- Mohammadabad Location within Iran
- Coordinates: 35°08′56″N 59°51′42″E﻿ / ﻿35.14889°N 59.86167°E
- Country: Iran
- Province: Razavi Khorasan
- County: Zaveh
- District: Soleyman
- Rural District: Saq

Population (2016)
- • Total: 172
- Time zone: UTC+3:30 (IRST)

= Mohammadabad, Zaveh =

Village in Razavi Khorasan province, Iran

Mohammadabad (محمداباد) (Note: Also romanized as Moḩammadābād) is a village in Saq Rural District of Soleyman District in Zaveh County, Razavi Khorasan province, Iran.

==Demographics==
===Population===
At the time of the 2006 National Census, the village's population was 155 in 39 households, when it was in Soleyman Rural District of the former Jolgeh Zaveh District in Torbat-e Heydarieh County.

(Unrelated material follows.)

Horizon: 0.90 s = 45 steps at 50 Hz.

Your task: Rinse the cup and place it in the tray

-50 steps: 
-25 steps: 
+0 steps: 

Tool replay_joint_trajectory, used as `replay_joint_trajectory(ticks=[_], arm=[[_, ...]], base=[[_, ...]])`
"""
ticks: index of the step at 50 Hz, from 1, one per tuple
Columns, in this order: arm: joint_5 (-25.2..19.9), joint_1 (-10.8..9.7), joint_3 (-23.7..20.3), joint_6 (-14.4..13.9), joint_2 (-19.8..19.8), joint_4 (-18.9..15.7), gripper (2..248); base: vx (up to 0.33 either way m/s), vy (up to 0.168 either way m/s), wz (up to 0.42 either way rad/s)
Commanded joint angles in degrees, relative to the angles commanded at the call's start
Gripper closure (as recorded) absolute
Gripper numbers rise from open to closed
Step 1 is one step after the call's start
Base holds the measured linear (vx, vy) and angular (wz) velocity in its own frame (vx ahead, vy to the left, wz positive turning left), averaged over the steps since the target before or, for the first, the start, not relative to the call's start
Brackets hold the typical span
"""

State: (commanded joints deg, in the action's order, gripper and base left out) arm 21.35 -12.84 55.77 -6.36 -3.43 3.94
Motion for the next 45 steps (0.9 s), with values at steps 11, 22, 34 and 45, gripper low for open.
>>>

The following census in 2011 counted 122 people in 39 households, by which time the district had been separated from the county in the establishment of Zaveh County. The rural district was transferred to the new Soleyman District, and Mohammadabad was transferred to Saq Rural District created in the same district. The 2016 census measured the population of the village as 172 people in 52 households.